Cutting Tool Engineering
June 2009 / Volume 61 / Issue 6

MultiMax

By Jim Grimes, Sandvik Coromant Co.

Getting the most from multitask machines requires knowing whether the parts a shop produces are appropriate for the technology, selecting and training the right employees and applying the correct tools.
MoriSeiki NT6600 sm.tif
Courtesy of Mori Seiki U.S.A.

Multitask machines, such as this Mori Seiki NT6600 DCG mill/turn center, require careful planning prior to installation and creative reimagining of machining processes.

Over the past several years, the growing prevalence of multitask, or mill/turn, machines has caused many shops to consider investing in the technology to maintain or improve their competitive edge. As with any innovation, successful implementation of multitasking requires a shift from conventional thinking.

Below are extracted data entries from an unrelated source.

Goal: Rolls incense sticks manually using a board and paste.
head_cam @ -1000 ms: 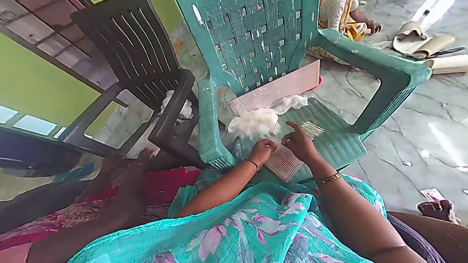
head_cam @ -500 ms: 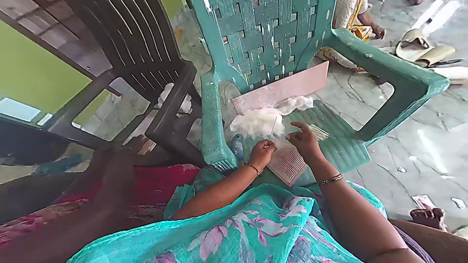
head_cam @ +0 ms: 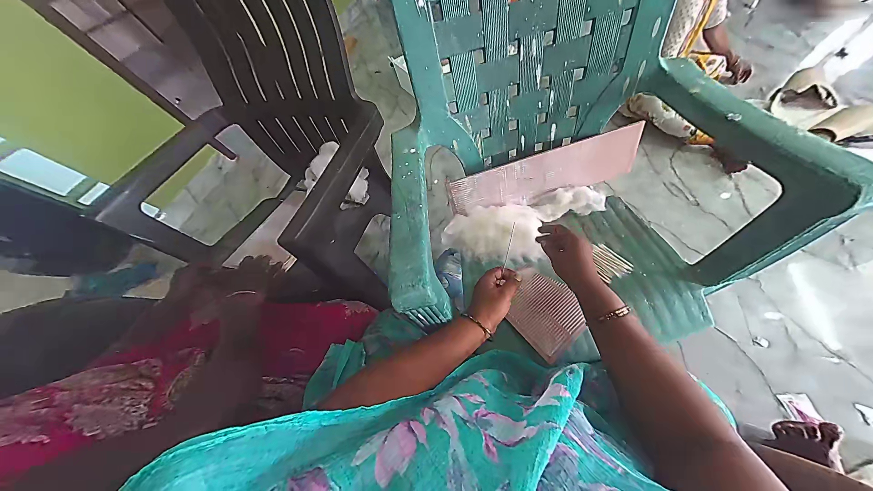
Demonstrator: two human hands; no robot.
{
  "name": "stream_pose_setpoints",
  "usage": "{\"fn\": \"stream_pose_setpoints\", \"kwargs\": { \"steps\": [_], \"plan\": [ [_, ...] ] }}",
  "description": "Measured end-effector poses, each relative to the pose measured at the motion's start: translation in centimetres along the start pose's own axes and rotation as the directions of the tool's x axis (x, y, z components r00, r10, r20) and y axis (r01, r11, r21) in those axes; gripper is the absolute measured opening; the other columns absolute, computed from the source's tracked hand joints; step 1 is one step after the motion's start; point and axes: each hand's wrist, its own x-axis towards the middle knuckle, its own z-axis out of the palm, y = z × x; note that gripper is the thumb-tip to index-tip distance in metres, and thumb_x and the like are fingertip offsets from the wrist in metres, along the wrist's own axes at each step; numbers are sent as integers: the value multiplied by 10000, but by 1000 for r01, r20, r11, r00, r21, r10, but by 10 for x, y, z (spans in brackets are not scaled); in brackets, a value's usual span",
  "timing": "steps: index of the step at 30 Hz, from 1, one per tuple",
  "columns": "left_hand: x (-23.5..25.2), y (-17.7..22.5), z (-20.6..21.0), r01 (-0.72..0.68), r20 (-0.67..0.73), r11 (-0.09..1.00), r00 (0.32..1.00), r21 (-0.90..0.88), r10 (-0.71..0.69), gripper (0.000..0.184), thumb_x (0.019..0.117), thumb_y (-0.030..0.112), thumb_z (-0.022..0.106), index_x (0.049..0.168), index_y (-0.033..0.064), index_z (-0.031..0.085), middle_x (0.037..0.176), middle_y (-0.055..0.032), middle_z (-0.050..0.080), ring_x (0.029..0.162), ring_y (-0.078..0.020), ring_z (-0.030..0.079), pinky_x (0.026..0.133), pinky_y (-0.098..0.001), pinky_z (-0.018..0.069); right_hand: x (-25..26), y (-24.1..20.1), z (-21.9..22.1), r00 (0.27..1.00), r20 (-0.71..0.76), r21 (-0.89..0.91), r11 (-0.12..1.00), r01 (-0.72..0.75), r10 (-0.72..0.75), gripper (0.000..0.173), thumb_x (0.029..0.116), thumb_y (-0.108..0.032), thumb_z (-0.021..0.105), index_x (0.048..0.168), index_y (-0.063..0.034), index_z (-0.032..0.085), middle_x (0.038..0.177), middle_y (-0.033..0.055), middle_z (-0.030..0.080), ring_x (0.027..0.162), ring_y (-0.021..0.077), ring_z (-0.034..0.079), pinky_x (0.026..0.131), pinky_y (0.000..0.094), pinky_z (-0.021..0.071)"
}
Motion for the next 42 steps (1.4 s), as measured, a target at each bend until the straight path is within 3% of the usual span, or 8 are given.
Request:
{"fn": "stream_pose_setpoints", "kwargs": {
  "steps": [5, 9, 14, 18, 23, 32, 36, 42],
  "plan": [
    [3, 1, 6, -14, -36, 999, 999, 29, 15, 178, 1045, 186, 600, 1055, 24, 671, 1087, -123, 594, 868, -178, 567, 793, -355, 493, -31, -21, -5, 956, 286, 286, 947, -147, 62, 267, 991, -115, 674, 1249, -53, 641, 985, 71, 727, 797, 118, 656, 740, 325, 547],
    [4, 1, 6, -13, -48, 998, 999, 69, 17, 182, 1039, 178, 599, 1064, 20, 687, 1152, -145, 600, 977, -215, 592, 859, -390, 503, -33, -22, -4, 974, 209, 287, 947, -143, 84, 253, 966, 2, 654, 1218, -17, 631, 884, 79, 714, 706, 114, 643, 685, 309, 550],
    [6, -1, 4, 16, -54, 999, 998, 51, -13, 170, 1034, 173, 605, 1072, 22, 674, 1159, -150, 600, 956, -204, 591, 849, -377, 507, -9, 1, 0, 989, -10, 284, 949, -136, 145, 287, 996, -24, 621, 1281, 2, 598, 1005, 130, 734, 800, 195, 702, 759, 396, 583],
    [6, -3, 5, -5, -45, 999, 999, 48, 7, 197, 1046, 192, 597, 1090, 13, 668, 1029, -110, 633, 882, -157, 590, 824, -342, 499, 5, 13, -4, 996, 21, 61, 994, -94, 92, 416, 1036, 1, 519, 1451, -31, 515, 1455, 211, 570, 1233, 392, 634, 1041, 565, 499],
    [7, -5, 5, -29, -40, 999, 999, 24, 30, 187, 1036, 167, 624, 1093, -6, 662, 940, -86, 630, 838, -129, 586, 805, -310, 503, 0, 13, -18, 995, -32, -93, 991, -100, 97, 384, 1037, 22, 492, 1408, -36, 572, 1465, 237, 548, 1258, 426, 604, 1043, 588, 471],
    [-17, 6, 1, -99, 67, 994, 993, 37, 97, 202, 1037, 90, 594, 1196, -4, 675, 984, -66, 651, 804, -75, 566, 757, -242, 482, -60, -25, -28, 970, 244, 354, 930, -100, 12, 372, 984, -99, 670, 1333, -9, 577, 1145, 115, 713, 941, 137, 688, 857, 339, 562],
    [-32, 6, -3, -141, 145, 987, 981, 71, 130, 327, 1019, 88, 621, 1324, -24, 583, 1072, -121, 683, 926, -123, 646, 867, -298, 535, -77, -29, -22, 950, 311, 379, 916, -128, 4, 485, 913, 5, 722, 1367, -12, 549, 1061, 111, 742, 893, 133, 709, 827, 324, 579],
    [-54, 11, -6, -130, 123, 992, 984, -4, 129, 274, 1092, 101, 461, 1307, -3, 594, 985, -63, 624, 723, -64, 540, 677, -221, 469, -100, -32, -26, 969, 247, 451, 883, -130, 16, 453, 913, 82, 659, 1341, -30, 561, 888, 86, 716, 732, 118, 685, 721, 295, 586]
  ]
}}
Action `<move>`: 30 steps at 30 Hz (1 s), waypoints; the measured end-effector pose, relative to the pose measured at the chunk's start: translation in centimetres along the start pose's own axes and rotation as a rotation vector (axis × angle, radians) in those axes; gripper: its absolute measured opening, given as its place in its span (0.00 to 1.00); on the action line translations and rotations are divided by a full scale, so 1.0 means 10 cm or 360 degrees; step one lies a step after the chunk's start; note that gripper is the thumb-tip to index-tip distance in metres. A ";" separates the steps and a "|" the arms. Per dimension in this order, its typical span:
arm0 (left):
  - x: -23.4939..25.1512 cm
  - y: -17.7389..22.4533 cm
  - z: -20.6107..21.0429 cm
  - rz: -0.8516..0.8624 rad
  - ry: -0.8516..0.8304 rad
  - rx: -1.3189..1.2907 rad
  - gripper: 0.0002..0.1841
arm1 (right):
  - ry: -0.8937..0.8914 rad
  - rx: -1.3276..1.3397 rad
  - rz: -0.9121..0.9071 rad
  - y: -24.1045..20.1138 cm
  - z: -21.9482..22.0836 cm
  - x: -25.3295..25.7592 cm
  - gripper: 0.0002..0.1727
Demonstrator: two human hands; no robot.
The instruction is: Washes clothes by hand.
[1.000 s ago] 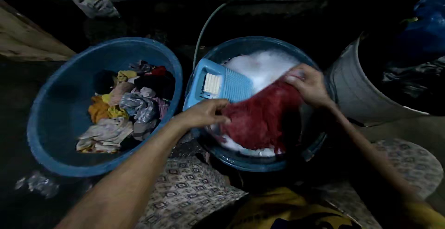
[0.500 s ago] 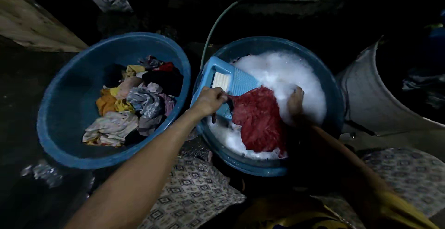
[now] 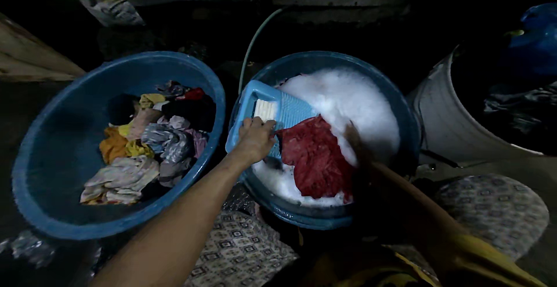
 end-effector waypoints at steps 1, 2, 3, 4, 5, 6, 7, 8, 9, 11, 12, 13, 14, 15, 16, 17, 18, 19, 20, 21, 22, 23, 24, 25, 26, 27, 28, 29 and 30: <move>0.00 0.04 0.00 0.0044 0.0030 -0.0022 0.26 | -0.0069 0.0013 -0.0031 -0.07 -0.08 -0.19 0.24; 0.01 0.08 0.00 0.0104 0.0047 -0.0029 0.25 | -0.0091 0.0067 -0.0112 -0.06 -0.10 -0.31 0.24; 0.02 0.13 0.01 0.0153 0.0045 -0.0025 0.24 | -0.0148 0.0118 -0.0183 -0.05 -0.09 -0.43 0.24; 0.04 0.15 0.04 0.0180 0.0028 -0.0009 0.23 | -0.0260 0.0025 -0.0300 -0.05 -0.07 -0.56 0.24; 0.06 0.17 0.07 0.0181 -0.0003 0.0005 0.23 | -0.0369 -0.0078 -0.0397 -0.03 -0.05 -0.68 0.24; 0.09 0.19 0.09 0.0166 -0.0035 0.0011 0.23 | -0.0486 -0.0089 -0.0404 0.06 -0.04 -0.76 0.25; 0.11 0.21 0.12 0.0138 -0.0065 0.0020 0.23 | -0.0608 -0.0047 -0.0329 0.21 -0.05 -0.81 0.26; 0.15 0.22 0.15 0.0111 -0.0085 0.0046 0.23 | -0.0706 -0.0090 -0.0272 0.39 -0.04 -0.79 0.28; 0.19 0.24 0.17 0.0088 -0.0100 0.0082 0.22 | -0.0798 -0.0205 -0.0262 0.56 0.00 -0.71 0.31; 0.25 0.29 0.18 0.0068 -0.0137 0.0161 0.22 | -0.0915 -0.0449 -0.0377 0.56 0.03 -0.64 0.33; 0.26 0.33 0.18 0.0067 -0.0152 0.0196 0.21 | -0.0906 -0.0499 -0.0429 0.50 0.02 -0.65 0.32; 0.28 0.36 0.18 0.0073 -0.0161 0.0228 0.21 | -0.0835 -0.0479 -0.0428 0.44 -0.02 -0.69 0.30; 0.28 0.39 0.18 0.0086 -0.0156 0.0247 0.20 | -0.0662 -0.0408 -0.0425 0.31 -0.10 -0.74 0.29; 0.28 0.41 0.18 0.0112 -0.0134 0.0256 0.20 | -0.0398 -0.0338 -0.0521 0.17 -0.16 -0.76 0.26; 0.28 0.42 0.18 0.0142 -0.0107 0.0260 0.19 | -0.0154 -0.0325 -0.0661 0.05 -0.18 -0.80 0.23; 0.27 0.42 0.17 0.0171 -0.0075 0.0266 0.18 | -0.0094 -0.0373 -0.0681 0.01 -0.17 -0.85 0.22; 0.27 0.42 0.16 0.0178 -0.0065 0.0267 0.17 | -0.0190 -0.0410 -0.0591 0.04 -0.13 -0.91 0.24; 0.27 0.41 0.15 0.0182 -0.0069 0.0245 0.16 | -0.0363 -0.0434 -0.0470 0.14 -0.08 -0.96 0.25; 0.27 0.40 0.15 0.0185 -0.0075 0.0192 0.14 | -0.0552 -0.0457 -0.0343 0.27 -0.04 -1.00 0.28; 0.26 0.39 0.15 0.0185 -0.0073 0.0088 0.13 | -0.0691 -0.0413 -0.0227 0.38 -0.05 -1.04 0.29; 0.26 0.39 0.15 0.0162 -0.0067 -0.0068 0.12 | -0.0784 -0.0308 -0.0159 0.46 -0.08 -1.03 0.29; 0.25 0.38 0.14 0.0115 -0.0085 -0.0251 0.12 | -0.0875 -0.0231 -0.0144 0.49 -0.09 -0.99 0.28; 0.24 0.37 0.14 0.0078 -0.0107 -0.0429 0.13 | -0.0938 -0.0128 -0.0172 0.52 -0.09 -0.92 0.26; 0.22 0.36 0.14 0.0047 -0.0128 -0.0588 0.14 | -0.0980 0.0040 -0.0166 0.48 -0.13 -0.87 0.23; 0.20 0.35 0.14 0.0013 -0.0155 -0.0709 0.15 | -0.1000 0.0254 -0.0091 0.45 -0.17 -0.81 0.20; 0.19 0.32 0.14 -0.0038 -0.0180 -0.0793 0.16 | -0.0990 0.0476 0.0015 0.37 -0.25 -0.78 0.18; 0.18 0.28 0.14 -0.0087 -0.0195 -0.0818 0.17 | -0.0952 0.0677 0.0087 0.30 -0.31 -0.71 0.18; 0.17 0.25 0.14 -0.0123 -0.0202 -0.0777 0.18 | -0.0912 0.0856 0.0073 0.27 -0.34 -0.62 0.18; 0.14 0.23 0.13 -0.0146 -0.0217 -0.0702 0.18 | -0.0911 0.0994 0.0011 0.24 -0.37 -0.55 0.20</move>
Point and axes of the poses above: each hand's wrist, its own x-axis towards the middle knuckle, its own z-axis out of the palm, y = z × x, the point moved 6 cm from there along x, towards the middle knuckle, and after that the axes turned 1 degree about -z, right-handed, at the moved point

In looking at companies that have adopted multitasking, the greatest success stories have inevitably arisen from manufacturers that carefully planned for its integration and creatively reimagined their machining processes. Enough shops have successfully multitask machined that it is possible to construct a guide to maximizing the technology’s benefits.

The Right Choice?

Some of the best applications of multitask machines come from the aerospace and energy industries. Multitasking is certainly not limited to those fields, but the large, complicated parts produced for aircraft, power generation and oil field applications embody many of the features for which multitasking offers significant potential for improvement.

For large parts that require internal and external machining, multitask machines allow producing a completed part with a single setup on a single fixture. End users obtain several benefits by eliminating the need to move a part through processes on more than one machine. Productivity receives a significant boost, because part handling time is minimized. A shop’s work flow can also be simplified and improved, as parts do not have to be scheduled for time across various workstations. Accuracy can also improve, as each refixturing of a part creates an opportunity to introduce error.

Manufacturers that understand and utilize a B-axis-type multitask machine also stand to experience significant gains. Effective use of a B-axis allows machining of highly complex parts.

On the other hand, not every job is well suited for a multitask machine. Typically, high-production runs of relatively simple, standardized parts are most efficiently manufactured by expensive, dedicated, specialized machines that can produce them very quickly. In those instances, there will be little or no benefit from multitasking, and it may even diminish productivity.

The same can be said of jobs where production is already optimized. In some instances, a twin-spindle, twin-turret machine provides quick process times and, despite the much longer setup times, will be the optimal process for parts requiring large production runs. Determining the best way to machine a part requires careful evaluation of the part’s complexity and understanding how differing machine technologies will machine it.

Preparing Employees

Once a shop has decided to integrate a multitask machining center into its operations, successful implementation will depend largely upon selecting or hiring the right employees to program and operate the machine and providing them with the proper training. Too often, a manufacturer selects someone especially strong in milling or turning, but with little practical experience in the other discipline. As a result, the shop may fail to realize the equipment’s true benefits.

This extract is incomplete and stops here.